Senior stakeholders can put more projects on your plate, set unrealistic deadlines and ask you to do more with less resources. This is especially a problem for those of us who have a strong work ethic and find it hard to say “no.”

And if you’re one of the dependable team members who can take on challenges and produce results despite seemingly insurmountable odds, more of these pressures are dumped on you because you’re so great at handling them.

But even the best producers reach a point where the pressure is counterproductive. The thing is, senior stakeholders can’t know unless you tell them.

That’s why a key strategy for handling pressure from senior stakeholders is to communicate.

And you have to communicate in a way that resonates and doesn’t come off as complaining.

Like my client Olivia (not her real name) who got promoted to lead the department but still had her old responsibilities. No amount of pleading got her the okay to hire a support resource. Until her managers asked about a project in a meeting and Olivia said, “I’ve stopped doing that because you’ve asked me to do X, Y and Z and make them priorities.”
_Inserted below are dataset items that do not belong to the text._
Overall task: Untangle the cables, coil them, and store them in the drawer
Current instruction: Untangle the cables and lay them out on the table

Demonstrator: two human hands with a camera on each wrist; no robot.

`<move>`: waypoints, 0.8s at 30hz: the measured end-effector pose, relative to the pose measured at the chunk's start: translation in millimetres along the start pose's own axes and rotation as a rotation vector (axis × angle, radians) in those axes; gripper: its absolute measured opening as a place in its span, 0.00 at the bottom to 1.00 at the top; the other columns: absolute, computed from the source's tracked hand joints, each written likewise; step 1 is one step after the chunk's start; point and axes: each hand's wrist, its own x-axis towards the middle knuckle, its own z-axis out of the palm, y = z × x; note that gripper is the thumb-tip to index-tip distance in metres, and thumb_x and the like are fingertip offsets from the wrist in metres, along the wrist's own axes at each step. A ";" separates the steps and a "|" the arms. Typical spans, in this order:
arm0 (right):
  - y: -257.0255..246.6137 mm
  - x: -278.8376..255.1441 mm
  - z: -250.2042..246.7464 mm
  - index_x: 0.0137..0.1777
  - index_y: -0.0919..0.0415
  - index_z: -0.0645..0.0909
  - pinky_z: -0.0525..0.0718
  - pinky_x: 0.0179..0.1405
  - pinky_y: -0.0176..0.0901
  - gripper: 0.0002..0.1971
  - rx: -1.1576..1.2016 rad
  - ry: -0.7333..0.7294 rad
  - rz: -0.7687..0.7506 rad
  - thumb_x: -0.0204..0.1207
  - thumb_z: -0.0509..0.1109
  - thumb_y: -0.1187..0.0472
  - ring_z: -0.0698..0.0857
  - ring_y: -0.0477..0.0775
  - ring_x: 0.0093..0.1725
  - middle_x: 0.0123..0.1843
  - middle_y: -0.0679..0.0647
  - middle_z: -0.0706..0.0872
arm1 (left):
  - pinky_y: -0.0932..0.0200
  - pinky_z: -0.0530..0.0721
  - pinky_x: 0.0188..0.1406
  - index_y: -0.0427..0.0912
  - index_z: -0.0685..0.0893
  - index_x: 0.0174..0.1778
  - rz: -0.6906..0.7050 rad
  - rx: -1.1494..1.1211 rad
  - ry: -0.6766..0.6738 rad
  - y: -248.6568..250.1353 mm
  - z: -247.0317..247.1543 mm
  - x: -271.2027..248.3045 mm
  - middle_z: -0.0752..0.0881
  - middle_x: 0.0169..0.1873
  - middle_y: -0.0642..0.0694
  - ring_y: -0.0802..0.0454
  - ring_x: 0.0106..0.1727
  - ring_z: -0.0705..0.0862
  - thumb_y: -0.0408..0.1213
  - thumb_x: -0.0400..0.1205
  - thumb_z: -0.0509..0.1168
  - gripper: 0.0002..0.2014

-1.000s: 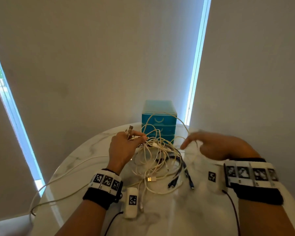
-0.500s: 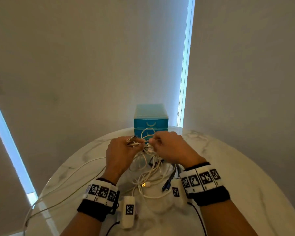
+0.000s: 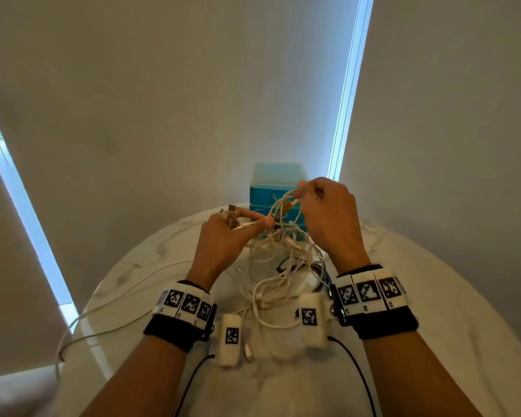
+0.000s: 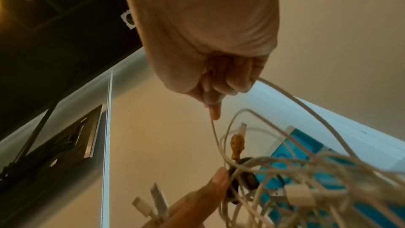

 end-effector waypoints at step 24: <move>-2.2 6.2 -55.3 0.62 0.57 0.94 0.70 0.28 0.36 0.14 0.448 -0.169 0.294 0.93 0.66 0.55 0.71 0.43 0.30 0.32 0.42 0.79 | 0.60 0.85 0.45 0.50 0.94 0.53 -0.177 -0.196 0.091 6.8 -0.4 -1.2 0.95 0.40 0.60 0.61 0.44 0.92 0.45 0.84 0.79 0.06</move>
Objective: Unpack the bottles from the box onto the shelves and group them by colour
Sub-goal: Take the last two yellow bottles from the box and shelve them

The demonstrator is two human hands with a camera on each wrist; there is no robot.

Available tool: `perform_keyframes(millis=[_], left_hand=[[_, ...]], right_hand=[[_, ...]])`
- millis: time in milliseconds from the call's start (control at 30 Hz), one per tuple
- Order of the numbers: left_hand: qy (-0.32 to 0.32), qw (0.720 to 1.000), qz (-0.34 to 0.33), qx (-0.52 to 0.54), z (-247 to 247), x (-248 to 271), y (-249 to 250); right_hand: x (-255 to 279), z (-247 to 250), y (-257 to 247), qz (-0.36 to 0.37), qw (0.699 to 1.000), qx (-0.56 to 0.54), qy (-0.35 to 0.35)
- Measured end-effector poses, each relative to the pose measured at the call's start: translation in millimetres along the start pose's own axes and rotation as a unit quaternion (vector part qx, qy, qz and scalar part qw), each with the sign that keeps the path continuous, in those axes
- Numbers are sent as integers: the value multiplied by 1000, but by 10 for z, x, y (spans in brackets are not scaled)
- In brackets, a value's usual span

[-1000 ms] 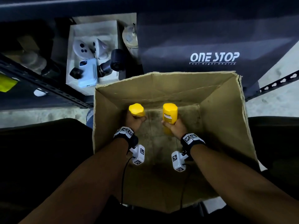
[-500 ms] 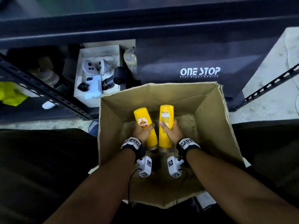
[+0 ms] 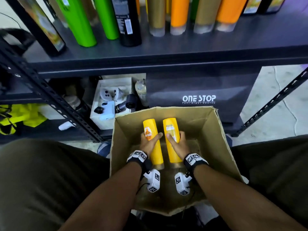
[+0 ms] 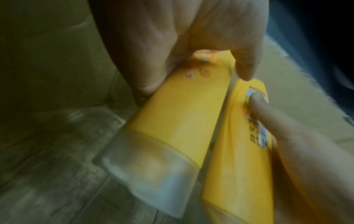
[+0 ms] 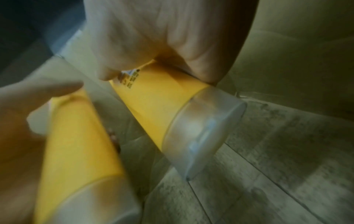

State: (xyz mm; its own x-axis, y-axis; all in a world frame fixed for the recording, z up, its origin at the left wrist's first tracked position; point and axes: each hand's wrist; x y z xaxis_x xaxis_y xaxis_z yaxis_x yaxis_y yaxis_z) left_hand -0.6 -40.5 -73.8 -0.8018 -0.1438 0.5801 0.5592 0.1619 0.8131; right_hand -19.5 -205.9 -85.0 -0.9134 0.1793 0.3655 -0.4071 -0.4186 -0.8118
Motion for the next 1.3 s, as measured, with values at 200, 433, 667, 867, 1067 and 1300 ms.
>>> perform_keyframes(millis=[200,433,667,867,1067,1300], left_hand=[[-25,996,-68,-55,-9,133,255],[-74,984,-157,-41,-165,303,609],[-108,961,-255,25,-351,534,1116],[-128,938,-320,42,-452,742,1550],[-170,904,-388,64,-556,990,1994],[-206,862,-457,76,-787,1352,2603]], right_hand=[[111,160,-243,58,998,-6,28],[143,380,-564,107,990,-4,93],[255,651,-1149,193,967,-81,149],[327,872,-1517,249,946,-92,184],[375,1120,-1870,302,915,-114,243],[501,1557,-2369,378,864,-139,301]])
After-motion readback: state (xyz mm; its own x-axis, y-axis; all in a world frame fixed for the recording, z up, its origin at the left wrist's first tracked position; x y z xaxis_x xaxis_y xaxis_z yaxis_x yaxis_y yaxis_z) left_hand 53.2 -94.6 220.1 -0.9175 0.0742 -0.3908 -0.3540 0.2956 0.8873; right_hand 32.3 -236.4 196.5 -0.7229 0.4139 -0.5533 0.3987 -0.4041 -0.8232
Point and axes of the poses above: each hand's wrist, its own x-axis away from the middle knuckle, its own z-axis out of the back of the hand, y = z × x, and after that the axes turned 12 degrees about x, right-handed
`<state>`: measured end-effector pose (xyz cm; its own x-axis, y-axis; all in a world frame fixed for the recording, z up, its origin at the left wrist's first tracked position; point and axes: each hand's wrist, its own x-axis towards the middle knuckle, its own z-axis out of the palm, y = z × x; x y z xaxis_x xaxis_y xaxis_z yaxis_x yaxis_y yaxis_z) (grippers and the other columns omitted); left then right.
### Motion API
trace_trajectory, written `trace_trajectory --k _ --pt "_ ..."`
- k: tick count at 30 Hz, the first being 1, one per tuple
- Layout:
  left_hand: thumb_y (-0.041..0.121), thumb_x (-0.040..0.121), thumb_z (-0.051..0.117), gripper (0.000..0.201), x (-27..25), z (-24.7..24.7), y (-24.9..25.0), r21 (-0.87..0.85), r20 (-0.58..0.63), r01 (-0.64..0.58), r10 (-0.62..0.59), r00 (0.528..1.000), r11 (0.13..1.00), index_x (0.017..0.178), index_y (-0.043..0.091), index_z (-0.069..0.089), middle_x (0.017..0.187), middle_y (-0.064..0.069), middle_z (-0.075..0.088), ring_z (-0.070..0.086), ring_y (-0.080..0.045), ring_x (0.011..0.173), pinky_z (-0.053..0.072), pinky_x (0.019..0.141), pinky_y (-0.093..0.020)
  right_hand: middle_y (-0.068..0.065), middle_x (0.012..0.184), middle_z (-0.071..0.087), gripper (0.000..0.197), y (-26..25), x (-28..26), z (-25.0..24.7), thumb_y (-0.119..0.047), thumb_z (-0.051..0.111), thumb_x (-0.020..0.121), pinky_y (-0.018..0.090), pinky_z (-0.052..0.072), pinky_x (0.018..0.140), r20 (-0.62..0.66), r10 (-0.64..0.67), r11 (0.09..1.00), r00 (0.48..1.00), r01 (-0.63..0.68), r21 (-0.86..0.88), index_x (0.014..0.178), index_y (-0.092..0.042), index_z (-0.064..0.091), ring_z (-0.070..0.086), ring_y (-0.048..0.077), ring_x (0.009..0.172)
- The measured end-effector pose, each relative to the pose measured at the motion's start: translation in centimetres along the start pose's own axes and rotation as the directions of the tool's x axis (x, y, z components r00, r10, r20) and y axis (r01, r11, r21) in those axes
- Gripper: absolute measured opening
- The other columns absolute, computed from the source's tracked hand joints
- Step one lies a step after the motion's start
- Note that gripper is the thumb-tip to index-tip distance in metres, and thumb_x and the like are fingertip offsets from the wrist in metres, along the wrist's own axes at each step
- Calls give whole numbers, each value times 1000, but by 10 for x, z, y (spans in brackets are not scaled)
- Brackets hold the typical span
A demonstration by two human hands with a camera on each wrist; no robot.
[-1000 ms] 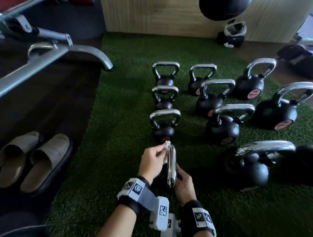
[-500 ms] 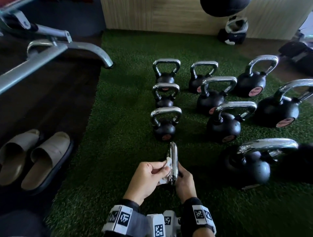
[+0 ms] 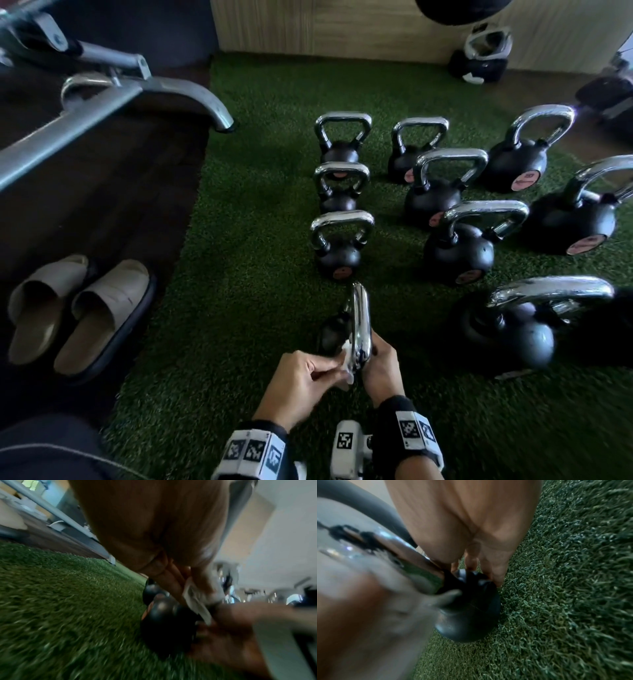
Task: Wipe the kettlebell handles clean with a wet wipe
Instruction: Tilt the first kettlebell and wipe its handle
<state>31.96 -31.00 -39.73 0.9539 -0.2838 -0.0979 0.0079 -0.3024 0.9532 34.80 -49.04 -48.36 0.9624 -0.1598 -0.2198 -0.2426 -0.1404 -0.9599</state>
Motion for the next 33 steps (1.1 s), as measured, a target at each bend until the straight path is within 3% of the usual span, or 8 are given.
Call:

Hearing the consequences of the “no new hires” policy finally got senior management to understand that Olivia and her team were at the breaking point. They gave Olivia the go ahead to hire a team member.

What do you need to communicate to your senior stakeholders and how can you do it in a way that lands with them?

This brings us to the second source of pressure.

2. Leading a team means facing pressure from below

Whether or not they report to you, team members are key to helping you get things done. But they can also put pressure on you, whether that’s for more resources, a pay raise, more feedback or help with solving problems.

Or maybe they want an explanation for why top management turned down your request when you don’t know the answer either. When they’re asking for things outside your control, that makes the situation even more stressful.

But part of your job as leader and manager is to do your best to provide an environment where your team can do their best work.

When your juniors have concerns or ask for things they need, the most important thing you can do is listen.

If they’re not telling you what’s on their minds, ask first and then listen. And make sure to listen in a way they feel seen and heard.

Once you hear people out, you can enlist their creativity to come up with options and solutions. Like the manager I had who encouraged me to “put together the case for hiring and let’s take it up the line together.”

People want to feel that they have agency and to know that something is being done about their concerns.

So, listen to your team members, think about what’s in your control, and take action to relieve the pressure you feel.

Which leads to the third source of pressure.

3. Pressure from across can make delivering results difficult

You also get pressure from people across the organization at similar levels to you.

Like the colleague from another department who’s slow to respond to your requests. Since you don’t have authority over them and your boss doesn’t want to make waves by escalating the issue, you and your team have to work overtime to meet the overall deadline.

Or external stakeholders like customers who complain on social media about your services or powerful suppliers who negotiate for every advantage.

In my case, it was the pressure of being caught in the middle between clients demanding better pricing and our product managers who refused to budge, with the expectation that I would find a solution.

The key to handling pressure when it’s coming from across the organization is to establish boundaries – both for yourself and for others.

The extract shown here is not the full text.